Centers for Disease Control head Robert Redfield said Tuesday that President Donald Trump and Vice President Mike Pence should wear masks to set an example for the public and while both have been consistently tested for the virus.

“Glad to see the president wear a mask this week, and the vice president, and clearly in their situation, they could easily justify that they don’t need to because of all the testing around them and they know they’re not infected,” Redfield said in a live stream with Dr. Howard Bauchner, the editor-in-chief of the journal of the American Medical Association. “But we need them to set the example, as you said, for other individuals.”

Redfield also said that masks could help the federal government get the current outbreak under control. Cases have surged in sunbelt states such as Florida, California, Texas, and Arizona, with some governors shutting down businesses.

“I do think if we could get everybody to wear masks right now — I really do think over the next four, six, eight weeks, we could bring this epidemic until control,” he continued.

A study from Goldman Sachs in late June found that a national mask mandate could save the economy $1 trillion or 5% in GDP. A mask mandate could help the country avoid more lockdowns to prevent the spread of the virus.

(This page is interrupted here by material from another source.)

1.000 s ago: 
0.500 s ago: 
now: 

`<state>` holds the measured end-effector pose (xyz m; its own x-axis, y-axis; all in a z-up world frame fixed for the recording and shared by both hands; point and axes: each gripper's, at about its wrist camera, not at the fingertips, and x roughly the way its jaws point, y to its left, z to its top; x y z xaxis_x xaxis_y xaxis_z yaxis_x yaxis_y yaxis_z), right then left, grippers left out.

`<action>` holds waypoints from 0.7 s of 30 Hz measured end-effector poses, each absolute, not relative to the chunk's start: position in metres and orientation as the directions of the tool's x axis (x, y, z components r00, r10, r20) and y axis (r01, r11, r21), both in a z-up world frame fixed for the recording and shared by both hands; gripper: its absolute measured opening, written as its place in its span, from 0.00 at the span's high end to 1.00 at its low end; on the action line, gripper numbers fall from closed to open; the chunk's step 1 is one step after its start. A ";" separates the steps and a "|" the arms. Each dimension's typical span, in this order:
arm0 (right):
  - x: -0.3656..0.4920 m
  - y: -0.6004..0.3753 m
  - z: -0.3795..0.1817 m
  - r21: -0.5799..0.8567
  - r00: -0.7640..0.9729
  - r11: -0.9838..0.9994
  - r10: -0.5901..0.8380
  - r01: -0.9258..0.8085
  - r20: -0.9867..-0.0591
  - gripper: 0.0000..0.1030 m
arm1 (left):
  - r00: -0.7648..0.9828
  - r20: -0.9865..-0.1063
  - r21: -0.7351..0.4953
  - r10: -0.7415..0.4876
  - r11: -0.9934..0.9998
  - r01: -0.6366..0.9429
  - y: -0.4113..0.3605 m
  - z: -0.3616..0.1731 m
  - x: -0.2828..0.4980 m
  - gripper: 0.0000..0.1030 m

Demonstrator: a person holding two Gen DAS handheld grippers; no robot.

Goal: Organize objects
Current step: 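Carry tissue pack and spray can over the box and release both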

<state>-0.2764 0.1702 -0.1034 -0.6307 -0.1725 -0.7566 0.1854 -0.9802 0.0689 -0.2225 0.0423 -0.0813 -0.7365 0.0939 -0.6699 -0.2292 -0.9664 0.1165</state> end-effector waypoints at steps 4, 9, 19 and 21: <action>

Trump made his first debut wearing a mask while on a visit to Walter Reed Military Hospital over the weekend. He has frequently refused to wear a mask during news conferences, rallies and other public events. First lady Melania Trump has also worn a mask — seen in a recent photo on Twitter — claiming it would lead to a “safer and healthier” country in the fall.

The U.S. has the most COVID-19 cases in the world since late March. As of Tuesday, there are nearly 3.4 million infections in the U.S., with the domestic death toll over 136,000, according to data from Johns Hopkins University.